Dick Powell

Richard Ewing “Dick” Powell (November 14, 1904 – January 2, 1963) was an American singer, actor, producer, director and studio boss.

Despite the same last name he was not related to William Powell, Eleanor Powell or Jane Powell.

Born in Mountain View, the seat of Stone County in northern Arkansas, Powell attended the former Little Rock College in the state capital, before he started his entertainment career as a singer with the Charlie Davis Orchestra, based in the midwest. He recorded a number of records with Davis and on his own, for the Vocalion label in the late 1920s.

Powell moved to Pittsburgh, where he found great local success as the Master of Ceremonies at the Enright Theater and the Stanley Theater. In April 1930, Warner Bros. bought up Brunswick Records which at that time owned Vocalion. Warner Bros. was sufficiently impressed by Powell’s singing and stage presence to offer him a film contract in 1932. He made his film debut as a singing bandleader in Blessed Event. He went on to star as a boyish crooner in movie musicals such as 42nd Street, Footlight Parade, Gold Diggers of 1933, Dames, Flirtation Walk, and On the Avenue, often appearing opposite Ruby Keeler and Joan Blondell.

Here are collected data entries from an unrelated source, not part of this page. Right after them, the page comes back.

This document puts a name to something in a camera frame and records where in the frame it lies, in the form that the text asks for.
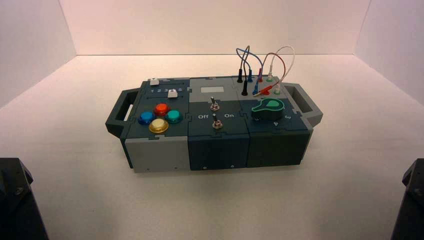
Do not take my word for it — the green rotary selector knob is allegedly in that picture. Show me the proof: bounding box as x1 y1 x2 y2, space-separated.
250 97 286 121

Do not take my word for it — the yellow round push button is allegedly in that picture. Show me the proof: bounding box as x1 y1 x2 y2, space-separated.
148 118 169 134

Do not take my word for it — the white jumper cable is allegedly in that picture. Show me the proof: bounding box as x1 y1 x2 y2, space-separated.
267 45 296 95

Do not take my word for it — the black jumper cable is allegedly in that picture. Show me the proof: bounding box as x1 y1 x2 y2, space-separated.
236 45 251 97

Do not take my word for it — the teal round push button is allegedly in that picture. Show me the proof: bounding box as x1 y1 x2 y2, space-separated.
164 109 184 124

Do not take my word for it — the red jumper cable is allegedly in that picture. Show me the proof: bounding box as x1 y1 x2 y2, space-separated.
253 52 287 97

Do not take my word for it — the blue jumper cable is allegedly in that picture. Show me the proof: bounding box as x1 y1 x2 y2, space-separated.
235 47 265 96

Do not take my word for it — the blue round push button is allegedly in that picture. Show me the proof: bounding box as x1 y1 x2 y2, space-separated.
137 111 156 126

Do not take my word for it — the red round push button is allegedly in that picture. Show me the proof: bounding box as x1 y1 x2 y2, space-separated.
153 102 171 117

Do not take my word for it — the dark teal grey control box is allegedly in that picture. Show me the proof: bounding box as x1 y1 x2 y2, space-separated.
105 76 324 174

Dick Powell and Ginger Rogers, “I’ll String Along With You.”

Powell desperately wanted to expand his range but Warner Bros. wouldn’t allow him to do so, although they did (mis)cast him in A Midsummer Night’s Dream (1935) as Lysander. This was to be Powell’s only Shakespearean role and one he did not want to play, feeling that he was completely wrong for the part. Finally, reaching his forties and knowing that his young romantic leading man days were behind him he lobbied to play the lead in Double Indemnity. He lost out to Fred MacMurray, another Hollywood nice guy. MacMurray’s success, however, fueled Powell’s resolve to pursue projects with greater range.

In 1944, Powell was cast in the first of a series of films noir, as private detective Philip Marlowe in Murder, My Sweet, directed by Edward Dmytryk. The film was a big hit and Powell had successfully reinvented himself as a dramatic actor. He was the first actor to play Marlowe—by name—in motion pictures. (Hollywood had previously adapted some Marlowe novels, but with the lead character changed.) Later, Powell was the first actor to play Marlowe on radio, in 1944 and 1945, and on television, in a 1954 episode of “Climax!”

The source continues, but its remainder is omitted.